(Minghui.org) Setelah membaca artikel baru Guru, “Xiulian dan Agama”,” Saya mencari definisi bahasa Inggris dari istilah "agama" secara online. Saya menemukan bahwa kata ini berasal dari bahasa Prancis atau Latin, dan mengacu pada "kewajiban, ikatan, penghormatan," dan kehidupan di bawah sumpah monastik. Saya memahami definisi ini untuk menunjukkan bahwa mengikuti agama tertentu seseorang menjalani kehidupan sesuai dengan doktrin mereka.
Sebagai praktisi Falun Gong, kita menjalani hidup sesuai dengan prinsip-prinsip Sejati-Baik-Sabar, dan kita menghormati Guru dan ajarannya tentang Hukum Besar (Dafa). Jadi di satu sisi, latihan spiritual kita selaras dengan definisi paling awal dari istilah agama. Perbedaannya adalah kita tidak memiliki organisasi keagamaan, gereja, atau kuil, dan kita berkultivasi dalam masyarakat biasa. Jalan spiritual kita adalah jalan yang mengikuti "Jalan besar tanpa bentuk."
Lalu, bagaimana kata "zong jiao" (agama) dalam bahasa Mandarin mulai digunakan? Pada awalnya, di Tiongkok kuno, itu mengacu pada bentuk sistem hukum klan (didasarkan pada kepatuhan dan kesetiaan berbakti) untuk bimbingan moral. Menurut wikipedia, "zong jiao" diterjemahkan sebagai "agama" dalam perjanjian antara Jepang dan Jerman pada abad ke-19, dan penggunaannya kemudian menyebar ke seluruh Tiongkok.

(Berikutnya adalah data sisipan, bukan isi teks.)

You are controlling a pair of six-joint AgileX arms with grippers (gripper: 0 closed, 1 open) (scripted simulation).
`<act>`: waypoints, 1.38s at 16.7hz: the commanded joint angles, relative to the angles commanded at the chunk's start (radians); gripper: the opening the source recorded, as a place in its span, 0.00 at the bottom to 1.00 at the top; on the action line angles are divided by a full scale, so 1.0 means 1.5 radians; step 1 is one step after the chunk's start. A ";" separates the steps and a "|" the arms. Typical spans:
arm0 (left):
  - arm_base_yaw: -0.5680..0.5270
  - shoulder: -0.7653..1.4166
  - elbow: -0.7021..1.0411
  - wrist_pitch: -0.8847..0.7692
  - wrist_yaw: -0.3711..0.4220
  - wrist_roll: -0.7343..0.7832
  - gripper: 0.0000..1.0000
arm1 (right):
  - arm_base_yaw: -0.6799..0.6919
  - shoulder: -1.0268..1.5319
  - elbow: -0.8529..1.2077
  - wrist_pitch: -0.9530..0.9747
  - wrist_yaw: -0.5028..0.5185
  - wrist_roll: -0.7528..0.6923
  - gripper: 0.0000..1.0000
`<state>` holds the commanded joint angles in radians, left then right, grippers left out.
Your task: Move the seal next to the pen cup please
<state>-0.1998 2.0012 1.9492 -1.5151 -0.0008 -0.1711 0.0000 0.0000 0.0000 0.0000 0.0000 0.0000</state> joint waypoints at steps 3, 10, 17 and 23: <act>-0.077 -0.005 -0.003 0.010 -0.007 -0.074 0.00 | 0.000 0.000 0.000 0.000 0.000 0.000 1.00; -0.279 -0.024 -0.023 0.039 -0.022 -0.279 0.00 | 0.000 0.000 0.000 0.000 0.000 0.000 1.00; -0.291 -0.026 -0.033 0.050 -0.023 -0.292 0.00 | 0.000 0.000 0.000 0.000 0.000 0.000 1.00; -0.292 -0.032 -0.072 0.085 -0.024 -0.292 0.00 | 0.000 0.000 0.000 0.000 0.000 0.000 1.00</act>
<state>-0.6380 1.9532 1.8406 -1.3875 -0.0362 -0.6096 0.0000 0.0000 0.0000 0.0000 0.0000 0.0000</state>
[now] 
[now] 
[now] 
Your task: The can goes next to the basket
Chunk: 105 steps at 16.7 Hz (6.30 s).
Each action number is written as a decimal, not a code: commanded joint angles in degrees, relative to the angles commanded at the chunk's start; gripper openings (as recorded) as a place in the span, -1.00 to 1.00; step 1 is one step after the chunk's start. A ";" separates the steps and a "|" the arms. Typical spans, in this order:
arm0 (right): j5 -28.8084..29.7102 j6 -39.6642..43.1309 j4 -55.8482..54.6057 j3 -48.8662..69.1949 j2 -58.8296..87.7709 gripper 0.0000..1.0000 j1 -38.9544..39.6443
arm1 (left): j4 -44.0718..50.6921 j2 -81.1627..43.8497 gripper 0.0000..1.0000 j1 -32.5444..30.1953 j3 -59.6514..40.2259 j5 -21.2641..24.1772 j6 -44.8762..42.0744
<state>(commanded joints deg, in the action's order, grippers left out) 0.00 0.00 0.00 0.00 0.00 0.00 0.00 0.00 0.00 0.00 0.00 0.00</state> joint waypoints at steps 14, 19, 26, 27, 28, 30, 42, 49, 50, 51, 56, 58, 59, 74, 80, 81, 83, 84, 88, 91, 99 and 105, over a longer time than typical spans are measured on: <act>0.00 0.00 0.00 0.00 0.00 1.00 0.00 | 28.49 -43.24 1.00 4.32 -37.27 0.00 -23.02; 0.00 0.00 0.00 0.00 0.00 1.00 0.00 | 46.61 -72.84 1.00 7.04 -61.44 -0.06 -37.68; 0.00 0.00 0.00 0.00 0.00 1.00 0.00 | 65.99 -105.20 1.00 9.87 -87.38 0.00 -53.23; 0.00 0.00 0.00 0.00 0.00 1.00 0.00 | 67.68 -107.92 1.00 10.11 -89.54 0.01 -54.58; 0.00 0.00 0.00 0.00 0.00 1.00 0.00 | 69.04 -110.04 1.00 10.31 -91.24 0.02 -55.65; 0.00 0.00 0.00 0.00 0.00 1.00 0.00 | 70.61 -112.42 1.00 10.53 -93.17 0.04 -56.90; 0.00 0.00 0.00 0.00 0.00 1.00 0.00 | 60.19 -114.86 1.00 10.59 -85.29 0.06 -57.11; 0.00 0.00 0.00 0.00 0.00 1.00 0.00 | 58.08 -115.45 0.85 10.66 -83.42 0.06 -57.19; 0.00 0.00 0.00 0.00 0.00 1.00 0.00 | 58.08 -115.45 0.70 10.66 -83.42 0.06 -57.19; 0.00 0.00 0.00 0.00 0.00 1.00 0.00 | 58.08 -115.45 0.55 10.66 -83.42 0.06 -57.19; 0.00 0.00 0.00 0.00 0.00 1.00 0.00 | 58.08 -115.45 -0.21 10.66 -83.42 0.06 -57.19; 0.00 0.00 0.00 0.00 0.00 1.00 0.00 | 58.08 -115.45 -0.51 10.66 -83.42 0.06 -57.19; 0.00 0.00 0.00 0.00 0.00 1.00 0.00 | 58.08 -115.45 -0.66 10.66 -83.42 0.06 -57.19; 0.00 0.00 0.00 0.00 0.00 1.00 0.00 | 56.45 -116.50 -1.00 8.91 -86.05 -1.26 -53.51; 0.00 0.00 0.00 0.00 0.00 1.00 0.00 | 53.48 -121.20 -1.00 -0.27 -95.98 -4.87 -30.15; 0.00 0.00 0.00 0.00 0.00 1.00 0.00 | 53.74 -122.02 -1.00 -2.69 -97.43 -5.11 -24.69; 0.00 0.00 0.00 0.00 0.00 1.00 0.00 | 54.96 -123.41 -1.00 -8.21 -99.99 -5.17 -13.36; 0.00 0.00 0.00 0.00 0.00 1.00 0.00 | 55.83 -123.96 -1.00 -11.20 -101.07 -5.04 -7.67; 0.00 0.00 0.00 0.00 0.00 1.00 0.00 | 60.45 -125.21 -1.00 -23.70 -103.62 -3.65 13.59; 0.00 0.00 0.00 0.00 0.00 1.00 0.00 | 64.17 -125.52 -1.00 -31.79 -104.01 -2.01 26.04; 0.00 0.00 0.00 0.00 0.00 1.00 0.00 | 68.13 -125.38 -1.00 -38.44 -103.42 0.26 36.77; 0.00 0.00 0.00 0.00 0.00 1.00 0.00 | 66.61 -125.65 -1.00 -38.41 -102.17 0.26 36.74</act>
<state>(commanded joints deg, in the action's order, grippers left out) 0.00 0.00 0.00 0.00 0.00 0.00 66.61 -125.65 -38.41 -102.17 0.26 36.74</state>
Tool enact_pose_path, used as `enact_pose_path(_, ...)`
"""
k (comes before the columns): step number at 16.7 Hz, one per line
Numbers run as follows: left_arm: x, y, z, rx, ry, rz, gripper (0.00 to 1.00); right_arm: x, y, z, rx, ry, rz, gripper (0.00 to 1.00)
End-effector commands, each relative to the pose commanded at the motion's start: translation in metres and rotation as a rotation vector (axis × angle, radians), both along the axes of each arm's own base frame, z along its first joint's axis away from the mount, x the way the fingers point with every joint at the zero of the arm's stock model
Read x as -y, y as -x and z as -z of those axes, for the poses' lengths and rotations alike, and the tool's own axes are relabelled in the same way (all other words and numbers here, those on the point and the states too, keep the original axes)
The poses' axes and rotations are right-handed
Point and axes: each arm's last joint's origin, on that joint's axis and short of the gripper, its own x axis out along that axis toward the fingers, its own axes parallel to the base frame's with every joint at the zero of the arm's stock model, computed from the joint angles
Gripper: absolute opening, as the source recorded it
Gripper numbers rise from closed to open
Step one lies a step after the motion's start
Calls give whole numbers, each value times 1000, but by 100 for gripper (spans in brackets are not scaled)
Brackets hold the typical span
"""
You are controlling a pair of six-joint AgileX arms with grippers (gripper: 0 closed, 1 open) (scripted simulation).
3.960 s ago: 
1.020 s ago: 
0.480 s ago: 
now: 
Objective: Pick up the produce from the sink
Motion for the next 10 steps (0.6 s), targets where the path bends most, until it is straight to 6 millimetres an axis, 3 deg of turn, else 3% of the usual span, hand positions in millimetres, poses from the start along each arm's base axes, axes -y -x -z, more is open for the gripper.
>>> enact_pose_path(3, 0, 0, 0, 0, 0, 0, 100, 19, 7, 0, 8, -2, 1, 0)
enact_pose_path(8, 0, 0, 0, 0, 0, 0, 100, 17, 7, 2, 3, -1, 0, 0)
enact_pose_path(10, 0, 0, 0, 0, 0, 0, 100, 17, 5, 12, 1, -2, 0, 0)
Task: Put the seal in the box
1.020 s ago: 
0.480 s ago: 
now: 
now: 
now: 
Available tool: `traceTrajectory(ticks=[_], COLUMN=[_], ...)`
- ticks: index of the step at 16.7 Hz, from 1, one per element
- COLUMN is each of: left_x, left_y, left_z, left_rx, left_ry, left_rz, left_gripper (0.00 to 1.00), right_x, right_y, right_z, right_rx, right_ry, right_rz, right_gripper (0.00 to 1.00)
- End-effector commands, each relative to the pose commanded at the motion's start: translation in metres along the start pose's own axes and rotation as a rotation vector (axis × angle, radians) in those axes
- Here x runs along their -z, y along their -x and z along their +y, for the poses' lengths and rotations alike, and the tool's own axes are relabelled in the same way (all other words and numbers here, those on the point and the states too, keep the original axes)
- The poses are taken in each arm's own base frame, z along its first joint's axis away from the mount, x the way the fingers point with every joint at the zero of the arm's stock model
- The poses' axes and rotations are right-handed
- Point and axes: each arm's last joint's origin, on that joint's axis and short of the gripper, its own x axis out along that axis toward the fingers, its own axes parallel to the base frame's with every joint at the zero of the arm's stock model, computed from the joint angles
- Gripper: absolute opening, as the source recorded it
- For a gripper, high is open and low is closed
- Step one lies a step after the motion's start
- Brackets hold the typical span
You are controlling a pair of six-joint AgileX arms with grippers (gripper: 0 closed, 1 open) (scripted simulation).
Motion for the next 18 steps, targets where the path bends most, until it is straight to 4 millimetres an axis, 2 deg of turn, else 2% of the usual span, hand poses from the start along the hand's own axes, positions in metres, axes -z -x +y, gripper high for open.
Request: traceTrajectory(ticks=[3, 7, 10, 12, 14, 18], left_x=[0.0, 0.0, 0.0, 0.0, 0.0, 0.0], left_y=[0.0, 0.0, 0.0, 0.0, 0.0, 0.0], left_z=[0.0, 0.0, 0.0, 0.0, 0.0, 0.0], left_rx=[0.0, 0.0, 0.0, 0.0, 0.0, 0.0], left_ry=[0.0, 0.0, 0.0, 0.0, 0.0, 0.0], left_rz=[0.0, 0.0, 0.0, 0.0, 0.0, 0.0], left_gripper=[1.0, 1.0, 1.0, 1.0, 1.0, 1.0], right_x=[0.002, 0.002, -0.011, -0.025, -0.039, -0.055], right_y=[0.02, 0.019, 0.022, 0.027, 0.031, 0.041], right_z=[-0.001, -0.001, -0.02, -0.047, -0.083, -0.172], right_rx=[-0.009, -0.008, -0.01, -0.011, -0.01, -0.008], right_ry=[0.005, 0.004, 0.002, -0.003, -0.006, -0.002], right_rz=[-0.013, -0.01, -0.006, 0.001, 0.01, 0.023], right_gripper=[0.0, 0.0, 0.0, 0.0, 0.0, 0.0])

Dengan transformasi agama-agama Barat (serta beberapa agama Timur), konotasi praktik keagamaan menjadi lebih terbatas, dan kecenderungan orang untuk fokus pada bentuk, protokol, dan ritual, menjadi cara hidup dalam masyarakat. Ketika berbicara tentang agama, orang akan berpikir tentang gereja, kuil, ibadah, doa, nyanyian, menjadi biksu, dan bentuk upacara lainnya. Karena perubahan dramatis yang terjadi dalam agama-agama modern dan promosi ateisme oleh Partai Komunis Tiongkok kepada warganya, kata "agama" di Tiongkok memiliki arti yang agak negatif dalam pikiran orang-orang.
Beberapa orang mungkin menganggap Falun Gong sebagai agama, tetapi sebagai kultivator, kita semua memahami bahwa latihan kita adalah kultivasi pikiran dan tubuh berdasarkan prinsip-prinsip universal Sejati-Baik-Sabar. Kita menyesuaikan diri dengan kehidupan biasa semaksimal mungkin, sambil mengultivasi diri kita sendiri. Kita tidak menjadi biksu atau biarawati, atau tinggal di kuil atau biara, dan kita fokus pada mengultivasi hati dan karakter moral kita. Seluruh masyarakat, termasuk lingkungan keluarga dan tempat kerja, adalah tempat praktik kita, dan kultivasi semacam itu memungkinkan kita untuk menyelesaikan misi sejarah kita semaksimal mungkin.